Data for processing:
________________________

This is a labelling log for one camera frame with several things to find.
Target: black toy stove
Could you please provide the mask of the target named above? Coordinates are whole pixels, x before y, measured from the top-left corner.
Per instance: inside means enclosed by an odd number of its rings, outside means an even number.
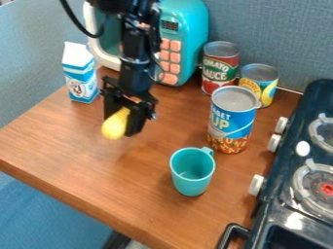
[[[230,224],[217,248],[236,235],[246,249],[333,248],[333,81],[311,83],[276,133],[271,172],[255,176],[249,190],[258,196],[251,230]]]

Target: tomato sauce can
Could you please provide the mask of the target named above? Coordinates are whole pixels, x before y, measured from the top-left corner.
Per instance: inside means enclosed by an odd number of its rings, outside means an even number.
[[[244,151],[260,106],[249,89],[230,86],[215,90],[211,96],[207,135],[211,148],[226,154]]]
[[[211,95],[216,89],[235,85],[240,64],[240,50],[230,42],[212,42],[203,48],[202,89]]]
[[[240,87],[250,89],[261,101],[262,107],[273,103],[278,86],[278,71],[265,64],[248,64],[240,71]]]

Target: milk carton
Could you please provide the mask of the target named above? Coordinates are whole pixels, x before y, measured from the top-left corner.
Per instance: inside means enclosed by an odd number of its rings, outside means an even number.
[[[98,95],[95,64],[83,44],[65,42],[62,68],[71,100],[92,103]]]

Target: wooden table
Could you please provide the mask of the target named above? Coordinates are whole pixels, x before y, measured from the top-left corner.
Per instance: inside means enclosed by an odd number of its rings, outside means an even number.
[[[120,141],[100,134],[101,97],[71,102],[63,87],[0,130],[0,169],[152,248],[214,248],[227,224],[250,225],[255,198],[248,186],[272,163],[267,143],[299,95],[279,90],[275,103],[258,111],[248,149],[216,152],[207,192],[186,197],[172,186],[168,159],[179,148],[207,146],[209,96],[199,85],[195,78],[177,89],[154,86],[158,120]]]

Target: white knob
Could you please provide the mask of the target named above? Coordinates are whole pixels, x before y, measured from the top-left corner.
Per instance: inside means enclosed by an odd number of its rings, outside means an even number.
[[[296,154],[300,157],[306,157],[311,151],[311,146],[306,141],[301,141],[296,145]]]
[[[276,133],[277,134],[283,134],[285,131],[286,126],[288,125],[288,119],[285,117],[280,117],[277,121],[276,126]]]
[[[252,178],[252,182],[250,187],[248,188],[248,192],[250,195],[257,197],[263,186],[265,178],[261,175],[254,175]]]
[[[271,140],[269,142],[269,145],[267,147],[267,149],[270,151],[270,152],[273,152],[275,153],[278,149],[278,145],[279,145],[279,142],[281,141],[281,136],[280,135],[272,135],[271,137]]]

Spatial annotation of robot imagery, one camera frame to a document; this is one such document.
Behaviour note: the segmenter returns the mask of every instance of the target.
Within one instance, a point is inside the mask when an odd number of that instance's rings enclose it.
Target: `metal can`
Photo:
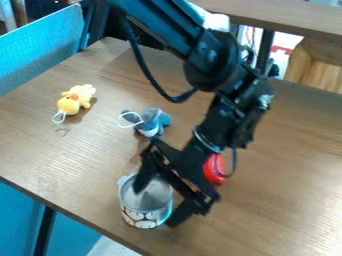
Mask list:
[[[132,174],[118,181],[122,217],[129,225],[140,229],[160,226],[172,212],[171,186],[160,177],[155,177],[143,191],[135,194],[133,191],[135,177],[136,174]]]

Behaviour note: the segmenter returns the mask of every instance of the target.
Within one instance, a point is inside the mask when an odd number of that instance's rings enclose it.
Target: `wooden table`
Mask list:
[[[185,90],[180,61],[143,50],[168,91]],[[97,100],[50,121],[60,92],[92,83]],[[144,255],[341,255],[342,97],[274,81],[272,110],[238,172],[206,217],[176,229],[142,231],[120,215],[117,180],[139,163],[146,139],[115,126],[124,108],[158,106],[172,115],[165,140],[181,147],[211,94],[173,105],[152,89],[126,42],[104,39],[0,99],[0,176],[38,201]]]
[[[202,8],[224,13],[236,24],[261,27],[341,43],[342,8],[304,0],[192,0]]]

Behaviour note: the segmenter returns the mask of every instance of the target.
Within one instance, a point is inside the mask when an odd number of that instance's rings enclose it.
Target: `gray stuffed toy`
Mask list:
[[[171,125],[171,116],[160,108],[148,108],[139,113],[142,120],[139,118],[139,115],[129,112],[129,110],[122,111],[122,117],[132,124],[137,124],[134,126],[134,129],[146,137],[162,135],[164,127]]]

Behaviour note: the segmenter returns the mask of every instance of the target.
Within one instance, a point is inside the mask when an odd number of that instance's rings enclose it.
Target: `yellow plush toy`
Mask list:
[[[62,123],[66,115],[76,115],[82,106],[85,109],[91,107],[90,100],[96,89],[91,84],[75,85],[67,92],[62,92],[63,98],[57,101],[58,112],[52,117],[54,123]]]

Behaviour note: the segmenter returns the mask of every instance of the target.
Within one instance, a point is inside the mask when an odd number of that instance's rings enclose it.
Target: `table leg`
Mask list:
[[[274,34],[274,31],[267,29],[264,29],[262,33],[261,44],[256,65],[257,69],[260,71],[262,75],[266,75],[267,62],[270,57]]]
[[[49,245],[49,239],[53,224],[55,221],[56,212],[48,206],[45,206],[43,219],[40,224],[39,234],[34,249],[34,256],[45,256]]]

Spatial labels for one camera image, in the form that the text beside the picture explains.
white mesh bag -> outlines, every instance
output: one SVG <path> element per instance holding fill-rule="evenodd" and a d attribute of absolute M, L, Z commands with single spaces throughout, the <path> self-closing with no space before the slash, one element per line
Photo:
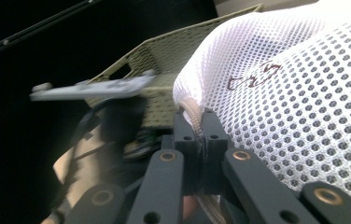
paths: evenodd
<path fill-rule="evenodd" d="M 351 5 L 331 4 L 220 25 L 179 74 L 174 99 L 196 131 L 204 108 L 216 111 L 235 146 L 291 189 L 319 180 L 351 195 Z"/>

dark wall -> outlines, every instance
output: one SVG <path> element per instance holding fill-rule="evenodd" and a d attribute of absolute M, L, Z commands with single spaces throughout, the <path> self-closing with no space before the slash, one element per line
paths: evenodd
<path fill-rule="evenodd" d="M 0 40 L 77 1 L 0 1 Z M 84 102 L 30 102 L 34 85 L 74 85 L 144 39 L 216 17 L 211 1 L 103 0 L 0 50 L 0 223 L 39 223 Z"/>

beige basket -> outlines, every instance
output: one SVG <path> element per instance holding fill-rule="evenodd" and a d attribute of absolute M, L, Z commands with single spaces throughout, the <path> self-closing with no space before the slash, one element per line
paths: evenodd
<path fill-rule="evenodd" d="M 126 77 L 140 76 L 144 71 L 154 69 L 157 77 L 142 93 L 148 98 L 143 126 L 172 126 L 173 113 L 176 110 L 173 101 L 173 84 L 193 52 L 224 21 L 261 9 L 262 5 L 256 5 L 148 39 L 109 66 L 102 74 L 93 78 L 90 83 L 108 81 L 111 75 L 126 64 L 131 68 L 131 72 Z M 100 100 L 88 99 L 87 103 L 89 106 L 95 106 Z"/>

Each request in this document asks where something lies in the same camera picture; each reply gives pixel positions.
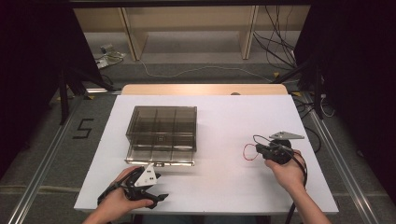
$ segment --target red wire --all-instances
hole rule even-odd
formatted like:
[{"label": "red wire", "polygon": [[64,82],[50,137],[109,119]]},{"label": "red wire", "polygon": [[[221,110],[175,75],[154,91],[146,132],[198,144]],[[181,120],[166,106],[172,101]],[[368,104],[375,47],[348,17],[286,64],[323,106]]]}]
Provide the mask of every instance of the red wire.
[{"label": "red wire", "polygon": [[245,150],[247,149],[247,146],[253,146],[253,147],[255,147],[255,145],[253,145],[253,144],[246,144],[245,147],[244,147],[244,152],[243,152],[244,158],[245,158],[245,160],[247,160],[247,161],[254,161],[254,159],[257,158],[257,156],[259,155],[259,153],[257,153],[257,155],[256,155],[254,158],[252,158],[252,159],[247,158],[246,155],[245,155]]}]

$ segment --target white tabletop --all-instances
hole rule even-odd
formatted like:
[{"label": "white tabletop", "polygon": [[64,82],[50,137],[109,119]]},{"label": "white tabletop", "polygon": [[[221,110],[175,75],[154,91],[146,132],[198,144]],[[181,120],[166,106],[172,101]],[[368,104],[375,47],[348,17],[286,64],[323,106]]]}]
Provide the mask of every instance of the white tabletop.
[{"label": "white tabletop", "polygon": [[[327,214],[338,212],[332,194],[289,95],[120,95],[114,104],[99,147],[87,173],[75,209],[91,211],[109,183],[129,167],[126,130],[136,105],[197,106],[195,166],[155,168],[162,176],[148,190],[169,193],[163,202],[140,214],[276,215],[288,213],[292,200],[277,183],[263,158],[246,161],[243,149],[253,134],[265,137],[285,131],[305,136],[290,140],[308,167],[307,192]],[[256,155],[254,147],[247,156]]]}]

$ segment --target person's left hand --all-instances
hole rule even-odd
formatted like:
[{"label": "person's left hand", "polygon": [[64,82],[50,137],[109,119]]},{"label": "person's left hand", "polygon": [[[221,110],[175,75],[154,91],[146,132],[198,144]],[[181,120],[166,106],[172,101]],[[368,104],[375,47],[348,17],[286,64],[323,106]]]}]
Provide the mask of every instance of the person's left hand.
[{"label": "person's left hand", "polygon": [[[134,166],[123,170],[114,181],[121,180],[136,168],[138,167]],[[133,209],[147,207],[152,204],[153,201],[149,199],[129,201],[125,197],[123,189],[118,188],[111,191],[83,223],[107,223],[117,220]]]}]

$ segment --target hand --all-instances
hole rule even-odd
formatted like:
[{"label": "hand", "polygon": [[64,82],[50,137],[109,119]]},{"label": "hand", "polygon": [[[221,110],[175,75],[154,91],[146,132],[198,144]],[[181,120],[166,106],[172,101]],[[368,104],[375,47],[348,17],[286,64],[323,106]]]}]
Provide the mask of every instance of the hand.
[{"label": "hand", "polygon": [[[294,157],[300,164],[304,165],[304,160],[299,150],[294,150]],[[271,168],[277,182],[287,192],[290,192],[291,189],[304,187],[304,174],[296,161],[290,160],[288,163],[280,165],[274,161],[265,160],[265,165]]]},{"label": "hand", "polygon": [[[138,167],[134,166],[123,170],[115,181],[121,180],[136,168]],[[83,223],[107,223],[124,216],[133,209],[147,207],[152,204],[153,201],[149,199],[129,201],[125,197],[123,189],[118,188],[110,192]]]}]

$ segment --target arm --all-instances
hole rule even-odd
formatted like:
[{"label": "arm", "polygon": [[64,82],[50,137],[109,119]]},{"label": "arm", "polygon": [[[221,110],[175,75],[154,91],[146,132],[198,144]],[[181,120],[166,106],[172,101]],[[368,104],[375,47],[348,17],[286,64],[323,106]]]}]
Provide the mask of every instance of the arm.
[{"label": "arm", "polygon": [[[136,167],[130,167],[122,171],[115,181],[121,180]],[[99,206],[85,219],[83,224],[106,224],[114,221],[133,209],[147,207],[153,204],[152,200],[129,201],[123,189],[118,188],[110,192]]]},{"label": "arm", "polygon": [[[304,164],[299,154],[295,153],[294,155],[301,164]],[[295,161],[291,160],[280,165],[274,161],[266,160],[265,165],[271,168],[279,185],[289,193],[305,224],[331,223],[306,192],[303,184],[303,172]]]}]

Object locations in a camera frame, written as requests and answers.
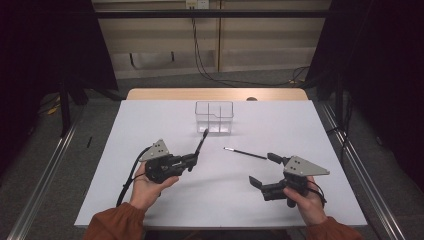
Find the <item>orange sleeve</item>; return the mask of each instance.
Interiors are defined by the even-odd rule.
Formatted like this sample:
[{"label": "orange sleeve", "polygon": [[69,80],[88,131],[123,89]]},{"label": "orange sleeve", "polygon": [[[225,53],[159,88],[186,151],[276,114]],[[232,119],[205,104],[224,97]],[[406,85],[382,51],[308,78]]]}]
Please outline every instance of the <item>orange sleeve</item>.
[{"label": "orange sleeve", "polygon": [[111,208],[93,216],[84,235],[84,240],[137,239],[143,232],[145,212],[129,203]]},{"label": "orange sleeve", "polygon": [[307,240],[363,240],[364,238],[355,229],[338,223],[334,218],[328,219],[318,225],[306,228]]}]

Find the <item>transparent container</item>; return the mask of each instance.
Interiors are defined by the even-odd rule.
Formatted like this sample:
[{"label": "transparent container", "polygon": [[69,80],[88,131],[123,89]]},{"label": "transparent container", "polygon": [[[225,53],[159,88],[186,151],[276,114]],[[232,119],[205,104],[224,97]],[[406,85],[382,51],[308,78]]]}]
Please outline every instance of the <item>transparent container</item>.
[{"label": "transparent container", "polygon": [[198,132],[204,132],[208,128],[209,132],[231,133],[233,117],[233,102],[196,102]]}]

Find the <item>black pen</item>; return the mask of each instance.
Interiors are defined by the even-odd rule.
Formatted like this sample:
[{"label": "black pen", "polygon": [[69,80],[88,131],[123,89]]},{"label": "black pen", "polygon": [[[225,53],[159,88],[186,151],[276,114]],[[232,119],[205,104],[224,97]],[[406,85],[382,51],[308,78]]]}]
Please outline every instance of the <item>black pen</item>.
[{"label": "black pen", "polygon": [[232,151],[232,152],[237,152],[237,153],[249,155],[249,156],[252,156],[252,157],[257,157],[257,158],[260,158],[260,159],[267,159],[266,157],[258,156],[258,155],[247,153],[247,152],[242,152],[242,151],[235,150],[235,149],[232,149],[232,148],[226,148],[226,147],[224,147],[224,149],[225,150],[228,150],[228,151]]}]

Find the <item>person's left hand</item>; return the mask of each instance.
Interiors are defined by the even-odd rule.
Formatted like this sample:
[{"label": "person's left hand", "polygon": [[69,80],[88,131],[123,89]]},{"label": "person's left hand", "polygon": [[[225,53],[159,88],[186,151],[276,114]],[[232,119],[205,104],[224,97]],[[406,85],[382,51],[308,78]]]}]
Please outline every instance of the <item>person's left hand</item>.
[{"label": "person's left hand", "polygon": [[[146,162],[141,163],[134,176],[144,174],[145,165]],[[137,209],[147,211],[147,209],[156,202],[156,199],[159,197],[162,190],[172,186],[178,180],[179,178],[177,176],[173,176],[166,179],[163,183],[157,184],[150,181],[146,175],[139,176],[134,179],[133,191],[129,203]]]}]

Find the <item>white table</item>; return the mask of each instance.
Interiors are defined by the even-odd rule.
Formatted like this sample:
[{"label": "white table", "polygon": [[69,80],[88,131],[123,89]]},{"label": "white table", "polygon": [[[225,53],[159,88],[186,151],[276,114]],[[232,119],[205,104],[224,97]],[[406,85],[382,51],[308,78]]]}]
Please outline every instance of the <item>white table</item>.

________________________

Instructions to follow: Taking the records above, print only and exactly the lines from the line with "Spatial labels for" to the line with "beige basket -> outlines, every instance", both kept, and exclude pictures.

Result:
Spatial labels for one camera image, in the form that the text beside the picture explains.
white mesh bag -> outlines, every instance
output: one SVG <path> element per instance holding fill-rule="evenodd" and a d attribute of absolute M, L, Z commands with single spaces throughout, the <path> self-closing with no space before the slash, one element per line
Photo:
paths: evenodd
<path fill-rule="evenodd" d="M 351 5 L 331 4 L 220 25 L 179 74 L 174 99 L 196 131 L 204 108 L 216 111 L 235 146 L 291 189 L 319 180 L 351 195 Z"/>

dark wall -> outlines, every instance
output: one SVG <path> element per instance holding fill-rule="evenodd" and a d attribute of absolute M, L, Z commands with single spaces throughout, the <path> self-closing with no space before the slash, one element per line
paths: evenodd
<path fill-rule="evenodd" d="M 0 40 L 77 1 L 0 1 Z M 84 102 L 30 102 L 34 85 L 74 85 L 144 39 L 216 17 L 211 1 L 103 0 L 0 50 L 0 223 L 39 223 Z"/>

beige basket -> outlines, every instance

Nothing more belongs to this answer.